– Emerytura rolnika składa się z części podstawowej i uzupełniającej. W ustawie o ubezpieczeniach społecznych rolników (w art. 26) zaznaczono, iż część uzupełniająca to 95 proc. emerytury podstawowej, jeśli liczba lat, na podstawie której liczy się świadczenie, jest mniejsza od 20 – przypomina dr Damian Walczak z Uniwersytetu Toruńskiego. – Natomiast dla każdego pełnego roku od 20 lat część uzupełniającą zmniejszamy o 0,5 proc. Natomiast KRUS rozpoczyna zmniejszanie świadczenia od 21 lat, czyli rok później. Osobie z 33-letnim okresem składkowym odejmuje 6,5 proc, czyli 13 lat – dodaje ekonomista.
Inni ekonomiści i prawnicy uważają, że przepis faktycznie może być odczytywany w różny sposób. – Jest to zapis nieprecyzyjny, ale wydaje się, że ustawodawca miał intencje podobne do praktyki stosowanej przez KRUS, czyli zmniejszanie świadczenia od 21. roku stażu ubezpieczeniowego – uważa Agnieszka Chłoń–Domińczak z SGH. Jej zdaniem przepis wymaga jednak uszczegółowienia.

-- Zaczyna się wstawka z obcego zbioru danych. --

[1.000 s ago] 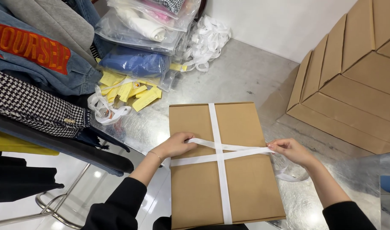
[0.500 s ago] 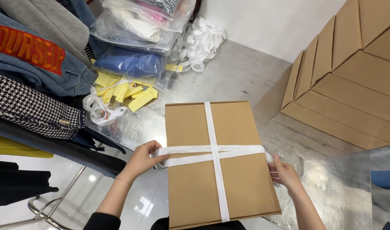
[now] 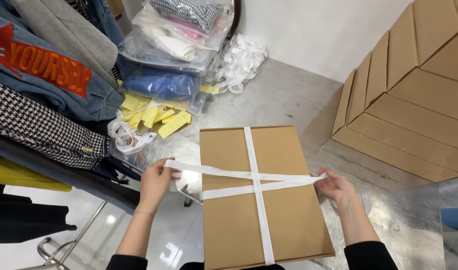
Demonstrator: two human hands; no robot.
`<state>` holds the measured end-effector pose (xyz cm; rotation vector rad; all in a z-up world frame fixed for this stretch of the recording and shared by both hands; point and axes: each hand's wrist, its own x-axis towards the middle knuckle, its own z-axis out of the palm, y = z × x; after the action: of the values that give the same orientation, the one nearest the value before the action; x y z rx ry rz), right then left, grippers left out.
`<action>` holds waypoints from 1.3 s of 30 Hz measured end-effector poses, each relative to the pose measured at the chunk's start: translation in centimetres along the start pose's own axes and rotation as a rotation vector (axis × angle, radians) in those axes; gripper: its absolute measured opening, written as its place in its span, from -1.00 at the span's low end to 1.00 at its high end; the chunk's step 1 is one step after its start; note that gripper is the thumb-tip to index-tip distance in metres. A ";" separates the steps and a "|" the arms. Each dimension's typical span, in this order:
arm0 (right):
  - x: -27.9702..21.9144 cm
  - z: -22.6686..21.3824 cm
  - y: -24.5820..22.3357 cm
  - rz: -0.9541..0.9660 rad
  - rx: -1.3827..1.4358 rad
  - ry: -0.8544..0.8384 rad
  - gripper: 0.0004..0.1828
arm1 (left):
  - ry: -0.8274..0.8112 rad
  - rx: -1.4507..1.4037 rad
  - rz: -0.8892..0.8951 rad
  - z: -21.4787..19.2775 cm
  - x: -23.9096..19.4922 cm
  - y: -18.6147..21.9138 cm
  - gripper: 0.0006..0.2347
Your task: The person ties a white ribbon around a brown cardboard box placed on a metal table. They wrap the ribbon around the box multiple times, crossing it over the center, and then tie a knot to secure it.
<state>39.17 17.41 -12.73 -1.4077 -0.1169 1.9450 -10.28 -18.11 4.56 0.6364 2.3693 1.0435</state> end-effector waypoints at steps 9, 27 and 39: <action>-20.6 19.0 -7.9 -1.024 -0.452 -0.291 -0.66 | -0.132 -0.801 0.636 -5.2 1.5 18.4 -0.57; -41.8 39.0 -5.0 -2.063 -0.683 -0.587 -0.62 | -0.200 -0.489 1.249 -4.9 -2.9 41.5 -0.68; -42.6 39.0 -5.5 -2.349 -0.747 -0.538 -0.48 | -0.139 -0.481 1.323 -4.9 -2.7 42.0 -0.67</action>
<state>14.53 8.83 39.09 -0.1715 -1.8061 0.0184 -1.71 2.96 40.32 2.0462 1.2652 1.8476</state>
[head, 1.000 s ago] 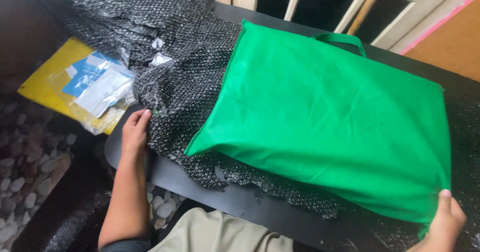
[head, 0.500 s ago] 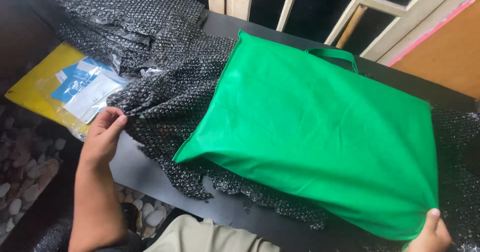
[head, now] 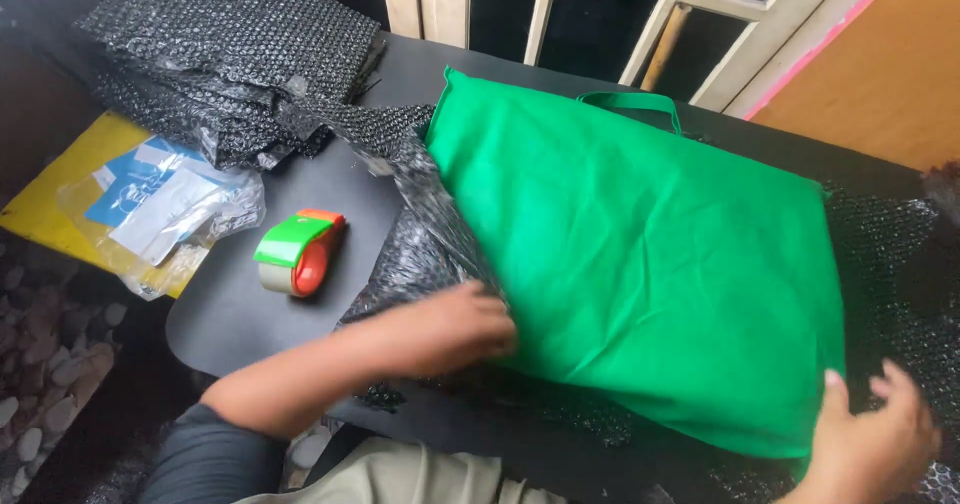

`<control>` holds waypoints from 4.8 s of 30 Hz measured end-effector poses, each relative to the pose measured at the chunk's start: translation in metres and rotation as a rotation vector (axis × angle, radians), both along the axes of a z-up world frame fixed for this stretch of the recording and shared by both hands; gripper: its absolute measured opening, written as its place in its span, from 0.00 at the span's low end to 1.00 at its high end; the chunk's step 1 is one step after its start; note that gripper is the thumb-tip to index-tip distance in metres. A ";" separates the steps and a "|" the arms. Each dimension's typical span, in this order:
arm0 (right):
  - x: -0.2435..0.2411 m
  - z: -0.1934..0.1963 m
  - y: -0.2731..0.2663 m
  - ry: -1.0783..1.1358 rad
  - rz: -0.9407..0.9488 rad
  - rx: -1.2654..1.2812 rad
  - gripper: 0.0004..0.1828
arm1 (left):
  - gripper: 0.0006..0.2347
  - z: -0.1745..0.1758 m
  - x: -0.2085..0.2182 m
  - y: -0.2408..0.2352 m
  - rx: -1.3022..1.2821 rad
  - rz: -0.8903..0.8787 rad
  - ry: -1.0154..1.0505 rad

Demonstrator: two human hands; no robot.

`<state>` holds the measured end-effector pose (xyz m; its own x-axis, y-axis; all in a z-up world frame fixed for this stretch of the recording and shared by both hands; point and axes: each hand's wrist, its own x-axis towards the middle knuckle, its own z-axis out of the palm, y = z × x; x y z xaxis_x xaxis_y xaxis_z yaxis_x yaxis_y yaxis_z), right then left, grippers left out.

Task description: The person wraps a green tote bag with black bubble wrap on a table. They fold the bubble wrap around the bag, then use a tape dispenser to apply clear tape to secure the wrapping.

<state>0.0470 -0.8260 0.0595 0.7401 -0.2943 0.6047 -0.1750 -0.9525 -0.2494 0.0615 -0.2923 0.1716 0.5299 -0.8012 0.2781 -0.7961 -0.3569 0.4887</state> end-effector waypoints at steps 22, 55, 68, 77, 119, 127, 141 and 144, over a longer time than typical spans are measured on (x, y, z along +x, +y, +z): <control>0.053 0.078 0.310 0.430 1.338 -0.196 0.41 | 0.33 -0.030 -0.046 0.116 0.164 0.662 0.209; 0.049 0.056 0.311 0.277 1.365 -0.212 0.38 | 0.33 -0.067 0.510 0.018 -0.249 1.190 0.359; 0.060 0.048 0.306 0.283 1.402 -0.043 0.18 | 0.25 -0.058 0.476 0.091 -0.121 1.303 0.465; 0.065 0.037 0.305 0.448 1.438 0.023 0.18 | 0.10 -0.122 0.490 0.130 -0.564 1.131 0.839; -0.017 -0.058 -0.273 0.485 -0.712 0.571 0.49 | 0.47 -0.067 0.157 -0.014 0.617 0.583 -0.209; 0.059 0.113 -0.151 -0.294 -0.268 1.222 0.40 | 0.47 -0.068 0.162 -0.012 0.611 0.570 -0.212; 0.011 0.089 0.248 0.522 1.032 -0.231 0.17 | 0.36 -0.043 0.148 -0.034 0.038 0.318 0.120; -0.008 0.095 0.271 0.477 1.109 -0.287 0.09 | 0.40 -0.049 0.157 -0.052 -0.221 0.306 0.257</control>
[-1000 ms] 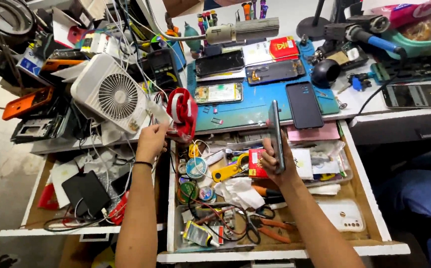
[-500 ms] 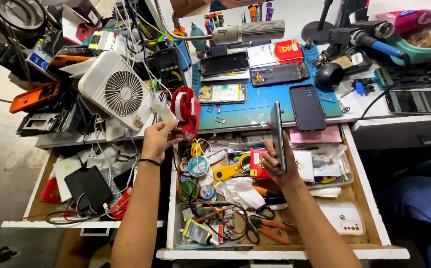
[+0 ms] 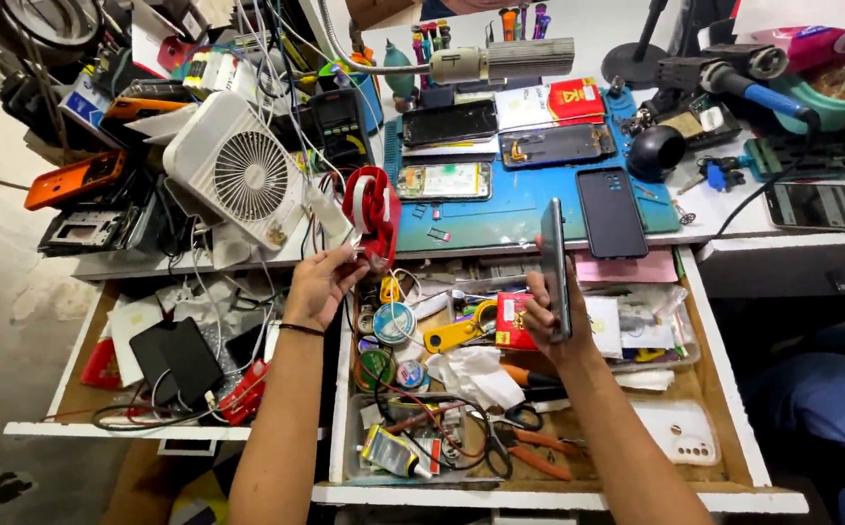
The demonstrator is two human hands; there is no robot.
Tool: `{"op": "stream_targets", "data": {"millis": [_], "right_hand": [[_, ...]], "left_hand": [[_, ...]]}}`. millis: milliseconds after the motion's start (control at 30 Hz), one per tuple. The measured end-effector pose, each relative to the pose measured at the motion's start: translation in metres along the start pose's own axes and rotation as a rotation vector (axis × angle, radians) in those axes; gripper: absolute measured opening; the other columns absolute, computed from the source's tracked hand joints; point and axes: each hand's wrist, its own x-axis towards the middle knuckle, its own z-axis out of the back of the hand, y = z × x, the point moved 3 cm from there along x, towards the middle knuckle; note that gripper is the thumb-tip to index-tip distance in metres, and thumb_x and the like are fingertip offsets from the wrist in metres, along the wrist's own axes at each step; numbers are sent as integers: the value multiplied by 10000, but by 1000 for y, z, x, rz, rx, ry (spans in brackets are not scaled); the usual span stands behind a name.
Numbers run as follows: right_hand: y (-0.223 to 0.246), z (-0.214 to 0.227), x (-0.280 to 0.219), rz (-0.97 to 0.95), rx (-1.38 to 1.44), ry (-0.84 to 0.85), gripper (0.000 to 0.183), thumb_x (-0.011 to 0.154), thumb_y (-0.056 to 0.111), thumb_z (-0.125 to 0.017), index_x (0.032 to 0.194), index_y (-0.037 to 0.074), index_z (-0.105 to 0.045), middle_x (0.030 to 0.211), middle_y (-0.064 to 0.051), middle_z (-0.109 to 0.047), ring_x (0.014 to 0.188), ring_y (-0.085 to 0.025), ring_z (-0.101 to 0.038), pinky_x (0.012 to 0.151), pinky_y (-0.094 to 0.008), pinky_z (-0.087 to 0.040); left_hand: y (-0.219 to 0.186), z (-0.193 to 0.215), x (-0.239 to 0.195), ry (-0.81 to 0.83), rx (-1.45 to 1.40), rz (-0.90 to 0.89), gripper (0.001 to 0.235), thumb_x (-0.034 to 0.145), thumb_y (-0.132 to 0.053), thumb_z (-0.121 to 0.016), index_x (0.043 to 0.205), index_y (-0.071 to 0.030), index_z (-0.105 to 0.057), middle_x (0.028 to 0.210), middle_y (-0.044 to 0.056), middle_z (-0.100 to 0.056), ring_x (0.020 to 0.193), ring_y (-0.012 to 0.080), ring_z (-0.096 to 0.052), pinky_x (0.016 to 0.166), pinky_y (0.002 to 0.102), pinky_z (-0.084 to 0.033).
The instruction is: The person holds and inspects multiple smartphones at a cluttered electronics repair workbench. They turn the devices over, check the screens and edges, and briefly connect a cable to one phone. The person also handles a phone case and places phones on the workbench.
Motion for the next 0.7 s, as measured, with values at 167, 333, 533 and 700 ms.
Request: {"op": "stream_targets", "data": {"millis": [167,333,533,700], "right_hand": [[2,5,-1,5,-6,14,563,1092,465,-382,1607,270,-266,720,-18,-426,461,-99,-550,363,-166,-417],[3,9,0,5,1,18,567,1094,472,-367,1612,274,-251,729,-17,-416,462,-101,-543,366,-166,-418],[4,12,-2,15,4,39,602,1084,472,-401,1619,262,-221,748,-11,-414,477,-94,-545,381,-171,-431],[4,9,-1,19,-6,26,611,1080,476,-412,1619,260,-222,737,-11,-413,468,-91,-542,380,-170,-429]], "left_hand": [[5,4,2,8,-45,30,181,889,-53,-772,930,79,-655,844,168,-693,845,315,-757,865,455,-660],[5,1,-4,11,2,20,173,893,-61,-774,932,72,-671,863,175,-705,865,311,-752,875,460,-652],[12,7,-13,0,35,63,219,900,-153,-793,958,35,-696,909,161,-723,882,342,-760,854,458,-648],[3,13,-14,-64,134,-10,228,963,-222,-734,1015,-2,-704,928,162,-724,883,361,-760,800,451,-659]]}}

Przedstawiciele Ministerstwa Rolnictwa uważają, że zapis nie powinien budzić wątpliwości. – Zmniejszanie powinno dotyczyć już dwudziestego roku – mówi anonimowo jeden z nich. Mimo to KRUS i resort rolnictwa świadomie przyjęły interpretację korzystną dla rolników.
Tak przynajmniej wynika z odpowiedzi na pytanie „Rz". – Brzmienie „przy każdym pełnym roku od 20 lat" może rodzić problemy interpretacyjne, a mianowicie, czy okres od 20 lat należy liczyć od 20 lat i 0 dni, tj. faktycznie od ponad 19 lat, czy może od 20 lat i 364 dni – wyjaśnia Małgorzata Książyk, rzecznik prasowy resortu. Podkreśla jednak, że często w przepisach emerytalnych przy ustalaniu prawa do świadczenia stosuje się zaokrąglenie do pięciu lat i wielokrotności. – Nigdzie nie jest wymagany okres ponad 19 lat. I dlatego, uwzględniając interesy rolników, przyjęto interpretację, aby część uzupełniającą zmniejszać o 0,5 proc. emerytury podstawowej za każdy pełny rok ponad 20 lat – dodaje rzeczniczka. Tłumaczy, że nawet jeśli przyjąć argumentację ekonomistów, to i tak różnica w wysokości świadczenia nie dotyczyłaby osób, które mają 21-letni staż. A wynika to ze sposobu zaokrąglania przy wyliczeniach świadczenia.
– A to oznacza, że błąd występuje u około 0,5 mln emerytów, czyli tych, którzy mają ponad 21-letni staż ubezpieczeniowy i u części rencistów posiadającej 20 lub więcej lat składkowych – dodaje Damian Walczak.